When you make this election you don’t just get the benefit of the 21% corporate tax rate and the deemed paid foreign tax credit; you also get the double-taxation that comes with C corporations if the taxpayer ever gets a dividend from the controlled foreign corporation.
For example, suppose that the next year, the controlled foreign corporation pays the taxpayer a $75,000 dividend from the money already recognized as GILTI income and on which she or he has already paid U.S. income tax.
Note: I calculate the $75,000 by subtracting the $25,000 of local or “foreign” income taxes from the $100,000 of controlled foreign corporation profits.
On that $75,000 dividend, the taxpayer again pays income taxes—though only to the extent the dividend exceeds the “corporate income tax” you already paid on the money once before, or $74,000.
If the local country and the U.S. have a comprehensive tax treaty in place, the taxpayer probably treats the $74,000 payment as a qualified dividend. But that may still mean a 20% qualified dividend rate plus 3.8% net investment income tax, or $17,612 in total. And many countries don’t have such treaties in place, so dividends paid out of many CFCs are actually ordinary dividends, not qualified dividends.
Note: You don’t treat this dividend paid by the foreign corporation as paid by a faux domestic C corporation, but as paid directly out of the foreign corporation. So, this is where that analogy starts to fall apart a bit.
In the end, then, the taxpayer may net $56,388 of after-tax cash flow. Out of a $100,000 of controlled foreign corporation profits, the U.S. taxpayer pays $25,000 in foreign taxes, $1,000 of GILTI tax, and $17,612 in individual income taxes for a total of $43,612.
On $100,000 of income, that $43,612 of income taxes equates to a 43.612% tax rate. $43,612 is better than $55,600. But not by as much as some taxpayers may have hoped.
Note, too, what happens if the dividends aren’t qualified: the taxpayer instead likely pays $74,000 × 40.8% = $30,192 on the dividend, for a total of $25,000 + $1,000 + $30,192 = $56,192. So in that situation, the election actually costs tax.
One Other Wrinkle Worth Mentioning: An Actual C Corporation
One other note: If a taxpayer holds a controlled foreign corporation through an actual U.S. C corporation, as compared to just making a 962 election (which creates a sort of temporary “virtual” corporation, and only for some parts of the tax code), the taxpayer enjoys an additional benefit: the foreign-derived intangible income deduction.
The foreign-derived intangible income deduction counts as a big benefit. It essentially halves GILTI for U.S. C corporation taxpayers.
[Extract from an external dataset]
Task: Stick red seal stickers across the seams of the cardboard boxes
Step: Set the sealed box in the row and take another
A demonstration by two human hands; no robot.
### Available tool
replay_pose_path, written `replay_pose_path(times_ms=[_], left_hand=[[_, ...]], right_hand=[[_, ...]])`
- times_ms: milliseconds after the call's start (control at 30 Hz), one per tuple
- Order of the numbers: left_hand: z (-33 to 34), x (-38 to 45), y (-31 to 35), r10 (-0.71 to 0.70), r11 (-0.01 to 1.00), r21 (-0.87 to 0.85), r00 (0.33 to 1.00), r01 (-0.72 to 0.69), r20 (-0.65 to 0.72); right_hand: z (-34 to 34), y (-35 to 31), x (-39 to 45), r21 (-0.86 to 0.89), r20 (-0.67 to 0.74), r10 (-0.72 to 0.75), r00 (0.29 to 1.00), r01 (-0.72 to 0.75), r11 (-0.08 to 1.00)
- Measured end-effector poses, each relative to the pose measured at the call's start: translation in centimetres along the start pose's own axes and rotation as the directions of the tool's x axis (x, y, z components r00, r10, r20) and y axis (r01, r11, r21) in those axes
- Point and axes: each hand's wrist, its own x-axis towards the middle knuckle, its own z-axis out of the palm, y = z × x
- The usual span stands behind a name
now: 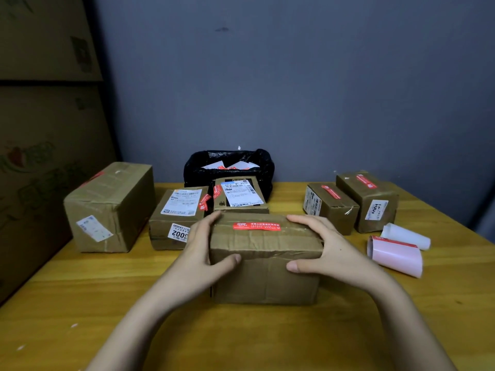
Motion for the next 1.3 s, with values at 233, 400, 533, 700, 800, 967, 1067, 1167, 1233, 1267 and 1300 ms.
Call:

The 962 election doesn’t get you the foreign-derived intangible income deduction, though. And note, too, as we mentioned above, that a 962 election doesn’t guarantee qualified dividend treatment for the dividends paid out of the “pretend domestic C corporation.” So in effect, the Section 962 election compares unfavorably to the option of actually, truly holding controlled foreign corporation interests through a U.S. C corporation.
A Final Comment about Section 962 Election GILTI Tactic
The upshot of all this? Don’t rush too quickly to make choose a Section 962 election as the way you avoid GILTI.
You may need to use the Section 962 election as a temporary “patch.”
But in the long run, probably options like treating the foreign controlled corporation as a pass-through or disregarded entity or owning a controlled foreign corporation through a real U.S. C corporation make more sense.